Pour éviter les candidoses buccales liées aux corticoïdes inhalés, conseiller un rinçage soigneux de la bouche éventuellement à l’eau bicarbonatée (1/2 cuillère à café de bicarbonate dans un verre d’eau).
En cas d’oxygénothérapie, rappeler au patient de respecter la posologie. Le traitement n’est efficace que s’il est pris de façon continue au moins 15 heures par jour. Les effets secondaires sont minimes et locaux (sécheresse nasale et pharyngée) si les conditions de sécurité sont respectées : ne pas fumer avec l’oxygène, éviter la proximité de sources de chaleur, ne pas utiliser de corps gras, ni d’aérosol pressurisé.
Attention à l’automédication : les opiacés, antihistaminiques et psychotropes peuvent augmenter le risque de dépression respiratoire.


A PROPOS DE L’ALIMENTATION

La digestion consommant de l’oxygène, il est recommandé de fractionner les repas. De même, les aliments glucidiques d’index glycémique faible (légumes secs, pain complet) sont à privilégier par rapport à ceux d’index glycémique élevé.
Pour éviter la dénutrition, veiller à préserver l’onctuosité des plats. Privilégier les huiles riches en oméga-3. Conseiller les protéines animales, mieux absorbées que les protéines végétales afin de lutter contre la diminution de la masse maigre.
En cas de dénutrition, recourir aux compléments nutritionnels oraux, à prédominance glucidique, enrichis en protéines et en antioxydants. La posologie de 125 ml, 3 fois par jour, semble être efficace pour éviter l’accroissement du volume gastrique pouvant provoquer une dyspnée post-prandiale.

question de patient Ma petite-fille se marie à l’étranger. J’ai besoin d’oxygène 24h/24, puis-je prendre l’avion ?

«Il est possible de prendre l’avion sous oxygénothérapie. Néanmoins, l’altitude peut aggraver l’hypoxémie et votre médecin peut juger nécessaire d’adapter le débit d’oxygène. Il faut prévenir le service médical de la compagnie d’aviation qui vous enverra un imprimé à faire remplir par votre médecin, vous permettant de bénéficier d’une assistance spéciale. »

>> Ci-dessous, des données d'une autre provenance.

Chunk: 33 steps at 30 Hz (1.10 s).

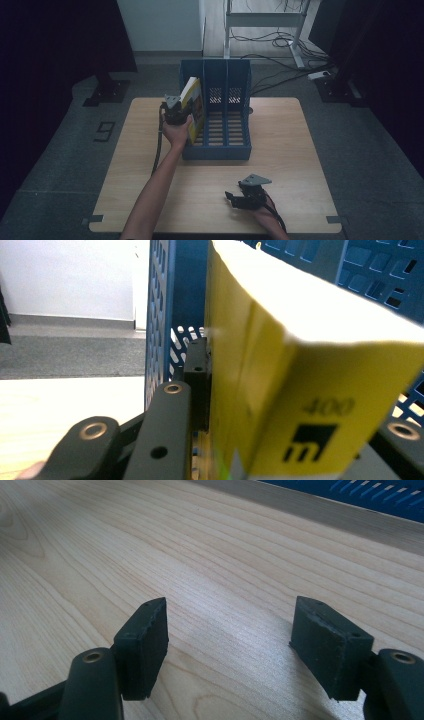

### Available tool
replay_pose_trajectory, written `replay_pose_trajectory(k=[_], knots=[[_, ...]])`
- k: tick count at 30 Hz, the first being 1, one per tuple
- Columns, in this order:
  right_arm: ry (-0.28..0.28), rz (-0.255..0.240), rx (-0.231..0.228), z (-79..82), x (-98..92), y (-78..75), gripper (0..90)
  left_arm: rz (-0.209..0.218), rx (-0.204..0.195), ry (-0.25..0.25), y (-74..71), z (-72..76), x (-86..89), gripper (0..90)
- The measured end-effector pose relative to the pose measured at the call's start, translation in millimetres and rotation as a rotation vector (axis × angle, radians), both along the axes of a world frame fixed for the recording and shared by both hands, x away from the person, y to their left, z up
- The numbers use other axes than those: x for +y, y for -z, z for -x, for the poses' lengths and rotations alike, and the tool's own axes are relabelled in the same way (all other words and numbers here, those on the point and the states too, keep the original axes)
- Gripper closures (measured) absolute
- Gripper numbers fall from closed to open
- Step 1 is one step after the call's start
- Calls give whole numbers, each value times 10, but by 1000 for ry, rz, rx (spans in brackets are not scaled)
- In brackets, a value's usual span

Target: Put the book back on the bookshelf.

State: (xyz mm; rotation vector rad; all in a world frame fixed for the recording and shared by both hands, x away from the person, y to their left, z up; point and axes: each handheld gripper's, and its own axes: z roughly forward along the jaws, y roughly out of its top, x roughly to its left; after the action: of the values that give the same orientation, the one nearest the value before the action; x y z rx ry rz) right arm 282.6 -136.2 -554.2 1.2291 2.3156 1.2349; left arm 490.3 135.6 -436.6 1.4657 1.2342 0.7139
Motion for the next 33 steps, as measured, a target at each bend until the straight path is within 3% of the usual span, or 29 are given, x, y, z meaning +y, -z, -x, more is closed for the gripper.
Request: replay_pose_trajectory(k=[7, 16, 18, 20, 23, 30, 33], knots=[[0, -1, 1, -1, -1, 0, 306, -1, 14, 20, -22, 35, 5, 717], [1, 2, -1, 0, 5, 0, 306, -1, 0, 50, -224, 104, 38, 683], [2, 2, -1, 0, 6, 0, 306, -22, 0, 46, -276, 106, 35, 700], [1, 6, -3, 2, 11, 0, 305, -33, 35, 49, -316, 80, 33, 710], [1, 8, -5, 2, 12, 0, 305, -35, 55, 55, -321, 67, 30, 703], [1, 8, -5, 2, 12, 0, 305, -53, 73, 47, -336, 44, 5, 719], [2, 9, -4, 3, 13, -1, 306, -79, 74, 43, -348, 35, 6, 743]])
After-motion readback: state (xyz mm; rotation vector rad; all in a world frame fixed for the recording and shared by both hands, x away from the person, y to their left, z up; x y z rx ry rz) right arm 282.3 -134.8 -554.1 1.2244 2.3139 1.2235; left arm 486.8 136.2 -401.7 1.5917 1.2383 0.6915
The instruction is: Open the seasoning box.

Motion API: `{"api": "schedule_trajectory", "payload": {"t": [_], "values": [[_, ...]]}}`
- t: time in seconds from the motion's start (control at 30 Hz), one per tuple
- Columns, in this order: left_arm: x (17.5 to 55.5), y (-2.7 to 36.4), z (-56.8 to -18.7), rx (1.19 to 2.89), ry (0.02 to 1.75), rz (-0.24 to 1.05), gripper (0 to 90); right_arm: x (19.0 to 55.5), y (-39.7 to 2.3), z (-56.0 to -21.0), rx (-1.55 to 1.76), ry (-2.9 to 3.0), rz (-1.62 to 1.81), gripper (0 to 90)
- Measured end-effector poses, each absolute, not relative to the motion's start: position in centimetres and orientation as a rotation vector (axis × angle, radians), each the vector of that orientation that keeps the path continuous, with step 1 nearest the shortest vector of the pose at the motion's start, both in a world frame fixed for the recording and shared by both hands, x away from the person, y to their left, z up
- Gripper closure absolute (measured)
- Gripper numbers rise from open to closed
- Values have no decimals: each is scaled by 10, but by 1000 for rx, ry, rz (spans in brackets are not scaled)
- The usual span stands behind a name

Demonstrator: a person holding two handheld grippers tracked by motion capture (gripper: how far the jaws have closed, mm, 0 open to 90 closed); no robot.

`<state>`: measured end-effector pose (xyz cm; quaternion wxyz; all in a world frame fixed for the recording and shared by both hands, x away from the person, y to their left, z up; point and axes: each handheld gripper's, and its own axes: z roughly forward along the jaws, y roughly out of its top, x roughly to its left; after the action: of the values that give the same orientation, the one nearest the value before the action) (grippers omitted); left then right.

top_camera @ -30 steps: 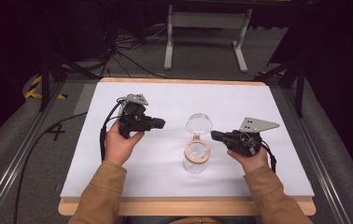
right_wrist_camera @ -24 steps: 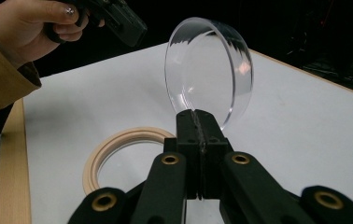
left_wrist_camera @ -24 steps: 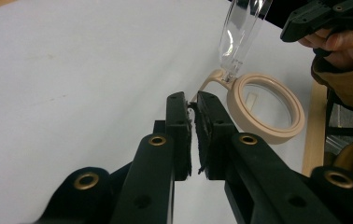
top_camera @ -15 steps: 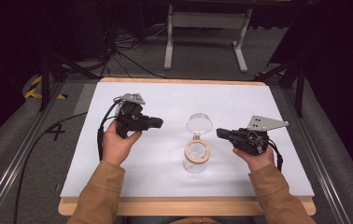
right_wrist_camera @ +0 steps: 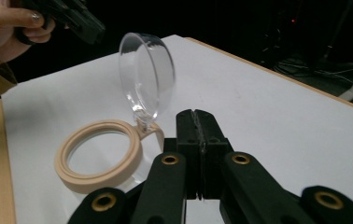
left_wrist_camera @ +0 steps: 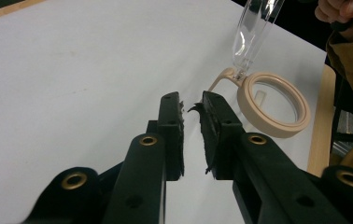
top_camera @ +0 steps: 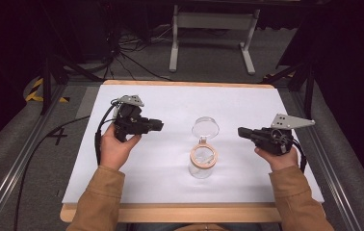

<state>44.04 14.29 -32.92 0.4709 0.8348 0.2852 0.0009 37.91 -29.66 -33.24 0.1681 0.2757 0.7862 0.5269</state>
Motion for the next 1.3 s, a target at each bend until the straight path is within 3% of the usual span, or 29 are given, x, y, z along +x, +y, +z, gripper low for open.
{"api": "schedule_trajectory", "payload": {"t": [0.43, 0.7, 0.93, 1.13, 1.3], "values": [[443, 150, -335, 2078, 806, 89, 576, 390, -348, -336, 982, 2177, 1322, 870], [449, 153, -347, 2091, 860, 138, 499, 400, -365, -353, 1105, 2184, 1250, 851], [453, 157, -355, 2061, 884, 85, 476, 410, -374, -372, 1189, 2198, 1201, 808], [457, 157, -362, 2071, 898, 84, 470, 417, -378, -388, 1255, 2201, 1185, 744], [459, 157, -367, 2071, 917, 75, 461, 423, -381, -399, 1315, 2177, 1149, 587]]}}
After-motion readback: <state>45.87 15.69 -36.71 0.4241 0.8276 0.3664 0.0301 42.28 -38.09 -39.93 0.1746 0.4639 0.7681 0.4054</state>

question de patient Prendre un traitement par corticoïdes inhalés à vie, ce n’est pas trop dangereux ?

«L’usage en inhalation des corticoïdes limite leur passage dans la circulation sanguine. Leur dosage faible, par rapport aux corticoïdes oraux, a un moindre retentissement sur l’organisme. Pour diminuer le passage systémique, le rinçage buccal, sans avaler, est indispensable.»

EN SAVOIR PLUS

Fédération française des associations et amicales de malades insuffisants ou handicapés respiratoires

bpco.ffaair.org Des informations pratiques sur la BPCO accessibles au grand public.

Sources : medicaments.gouv.fr ; s : substituable.

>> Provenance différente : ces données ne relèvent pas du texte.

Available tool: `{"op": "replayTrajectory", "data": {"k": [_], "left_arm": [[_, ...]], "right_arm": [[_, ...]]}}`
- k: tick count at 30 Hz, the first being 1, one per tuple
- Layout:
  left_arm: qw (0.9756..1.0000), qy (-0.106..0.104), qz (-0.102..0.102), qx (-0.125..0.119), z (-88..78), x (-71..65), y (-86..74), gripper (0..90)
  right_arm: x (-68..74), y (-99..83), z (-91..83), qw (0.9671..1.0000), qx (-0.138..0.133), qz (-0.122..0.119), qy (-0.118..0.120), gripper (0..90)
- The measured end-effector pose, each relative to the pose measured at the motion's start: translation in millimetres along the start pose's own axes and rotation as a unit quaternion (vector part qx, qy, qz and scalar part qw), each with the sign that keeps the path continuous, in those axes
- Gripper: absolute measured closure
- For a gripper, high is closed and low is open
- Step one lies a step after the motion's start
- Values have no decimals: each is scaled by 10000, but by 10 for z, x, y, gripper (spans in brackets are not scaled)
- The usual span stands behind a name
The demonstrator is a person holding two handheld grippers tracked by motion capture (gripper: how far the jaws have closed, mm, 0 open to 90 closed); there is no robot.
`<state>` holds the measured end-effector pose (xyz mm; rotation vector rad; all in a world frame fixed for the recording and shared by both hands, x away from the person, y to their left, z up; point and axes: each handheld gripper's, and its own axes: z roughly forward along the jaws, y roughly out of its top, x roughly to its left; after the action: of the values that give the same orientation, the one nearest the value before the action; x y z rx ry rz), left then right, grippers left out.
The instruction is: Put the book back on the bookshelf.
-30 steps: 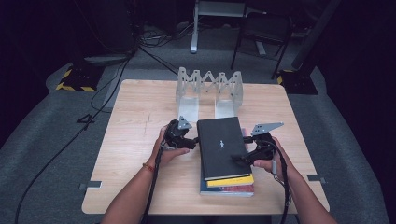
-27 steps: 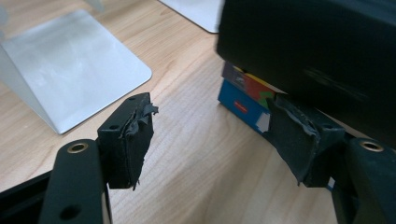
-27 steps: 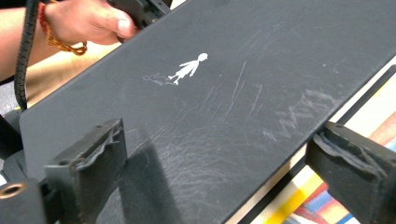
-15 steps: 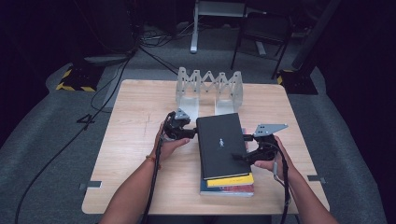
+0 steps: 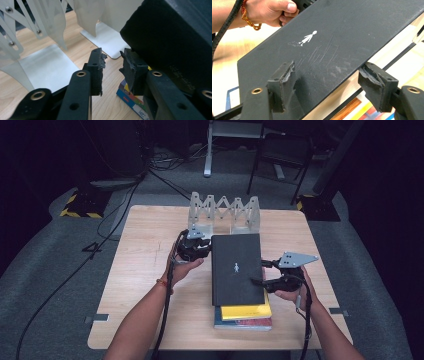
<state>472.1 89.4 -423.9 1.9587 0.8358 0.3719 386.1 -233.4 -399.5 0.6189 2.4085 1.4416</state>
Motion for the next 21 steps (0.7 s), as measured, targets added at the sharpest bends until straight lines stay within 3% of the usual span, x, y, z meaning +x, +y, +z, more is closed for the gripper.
{"op": "replayTrajectory", "data": {"k": [4, 8, 12, 14, 21], "left_arm": [[9997, -144, -94, -170, -35, 6, 48, 753], [9995, -163, 12, -261, -125, -16, 158, 759], [9990, -244, -142, -352, -177, -41, 230, 804], [9994, -131, -42, -332, -211, -90, 286, 816], [9986, -158, 137, -480, -335, -189, 360, 822]], "right_arm": [[-6, 6, -29, 9999, -143, -25, -69, 363], [14, 36, -75, 9993, -247, -166, -209, 410], [16, 86, -115, 9987, -296, -247, -320, 459], [19, 94, -126, 9986, -325, -243, -345, 469], [60, 75, -214, 9970, -491, -386, -447, 534]]}}
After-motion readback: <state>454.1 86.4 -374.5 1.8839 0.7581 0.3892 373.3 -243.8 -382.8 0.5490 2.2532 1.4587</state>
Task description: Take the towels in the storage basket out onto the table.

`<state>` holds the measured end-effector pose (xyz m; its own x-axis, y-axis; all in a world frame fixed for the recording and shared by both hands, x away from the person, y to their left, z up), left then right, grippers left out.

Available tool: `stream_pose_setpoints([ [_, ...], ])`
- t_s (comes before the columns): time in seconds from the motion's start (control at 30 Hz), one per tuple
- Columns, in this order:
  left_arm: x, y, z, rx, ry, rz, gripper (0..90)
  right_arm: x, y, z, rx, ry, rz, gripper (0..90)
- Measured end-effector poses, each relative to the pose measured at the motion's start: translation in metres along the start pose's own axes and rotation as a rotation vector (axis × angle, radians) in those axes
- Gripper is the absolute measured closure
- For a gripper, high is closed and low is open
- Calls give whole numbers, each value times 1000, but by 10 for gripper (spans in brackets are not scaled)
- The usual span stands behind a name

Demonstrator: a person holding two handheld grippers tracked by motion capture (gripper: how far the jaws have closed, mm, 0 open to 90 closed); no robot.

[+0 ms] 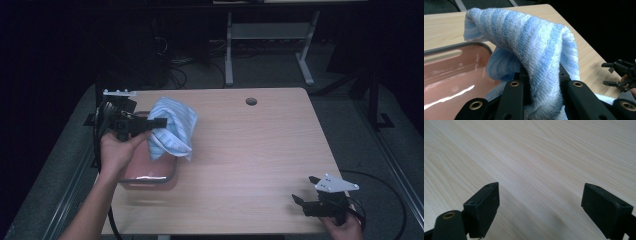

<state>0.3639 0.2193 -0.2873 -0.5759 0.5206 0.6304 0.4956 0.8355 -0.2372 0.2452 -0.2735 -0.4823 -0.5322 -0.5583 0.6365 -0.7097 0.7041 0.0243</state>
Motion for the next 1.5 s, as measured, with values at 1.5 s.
stream_pose_setpoints([
  [1.5, -83, -63, -14, -97, 106, 87, 744, 6, -2, -1, -11, -20, 1, 144],
])
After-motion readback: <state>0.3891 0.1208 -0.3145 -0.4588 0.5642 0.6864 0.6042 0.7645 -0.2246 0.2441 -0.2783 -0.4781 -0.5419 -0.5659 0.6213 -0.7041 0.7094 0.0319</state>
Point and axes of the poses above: each handheld gripper's, and its own axes: x roughly backward along the jaws, z roughly out of its underside, y roughly to its left, the point moved 3 cm from there along -x, roughly forward along the jaws, and after that the axes turned 9 degrees about -z, right-handed, at the moved point
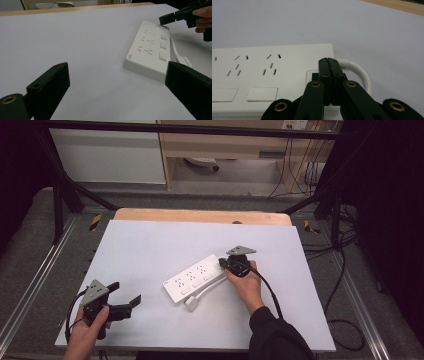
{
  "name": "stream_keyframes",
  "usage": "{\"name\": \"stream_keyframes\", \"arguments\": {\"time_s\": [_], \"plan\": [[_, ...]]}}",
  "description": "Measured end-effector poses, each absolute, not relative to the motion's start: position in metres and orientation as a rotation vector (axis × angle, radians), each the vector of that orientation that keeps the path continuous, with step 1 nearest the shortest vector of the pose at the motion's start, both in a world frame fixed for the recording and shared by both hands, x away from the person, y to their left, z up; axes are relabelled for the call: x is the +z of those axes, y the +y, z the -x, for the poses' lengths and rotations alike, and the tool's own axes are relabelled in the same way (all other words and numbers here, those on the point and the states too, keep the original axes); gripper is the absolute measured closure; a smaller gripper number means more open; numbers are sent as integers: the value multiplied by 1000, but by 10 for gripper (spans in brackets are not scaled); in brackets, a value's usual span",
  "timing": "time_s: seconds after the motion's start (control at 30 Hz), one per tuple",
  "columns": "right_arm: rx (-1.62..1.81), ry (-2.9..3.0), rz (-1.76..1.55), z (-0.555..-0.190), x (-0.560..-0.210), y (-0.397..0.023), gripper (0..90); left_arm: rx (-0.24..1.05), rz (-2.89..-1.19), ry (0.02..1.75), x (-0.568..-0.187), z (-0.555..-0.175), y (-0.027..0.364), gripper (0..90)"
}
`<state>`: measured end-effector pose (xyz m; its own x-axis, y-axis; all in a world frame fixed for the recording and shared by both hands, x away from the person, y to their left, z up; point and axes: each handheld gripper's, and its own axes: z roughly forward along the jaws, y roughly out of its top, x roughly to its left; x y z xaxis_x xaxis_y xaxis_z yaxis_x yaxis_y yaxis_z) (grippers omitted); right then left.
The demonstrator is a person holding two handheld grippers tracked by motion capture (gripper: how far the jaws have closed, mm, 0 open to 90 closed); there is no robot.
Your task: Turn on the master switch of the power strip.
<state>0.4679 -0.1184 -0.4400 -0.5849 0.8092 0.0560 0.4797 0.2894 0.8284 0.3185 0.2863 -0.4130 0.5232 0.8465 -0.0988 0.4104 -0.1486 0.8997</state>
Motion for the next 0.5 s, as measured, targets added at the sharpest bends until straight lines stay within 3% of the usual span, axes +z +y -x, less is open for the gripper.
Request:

VEMS : volume respiratoire maximal en une seconde ; CV : capacité vitale forcée.

Onbrez : 1 inhalation le matin. Utilisation ne nécessitant pas de coordination main bouche. Après avoir installé la gélule dans sa loge et refermé l’embout buccal, appuyer sur les 2 poussoirs latéraux. Expirer en dehors du dispositif, placer l’embout dans la bouche et inspirer profondément. Spiriva : 1 gélule à inhaler le matin ou le soir. Ne pas dépasser 1 prise/jour. L’ordre de prise entre Onbrez et Spiriva est indifférent. La gélule doit être insérée dans la chambre centrale de l’Handihaler. Son contenu sera vidé complètement par plusieurs inhalations. Ne pas souffler dans l’appareil. Ventoline : 1 à 2 bouffées si besoin. Utilisation nécessitant une bonne coordination main et bouche.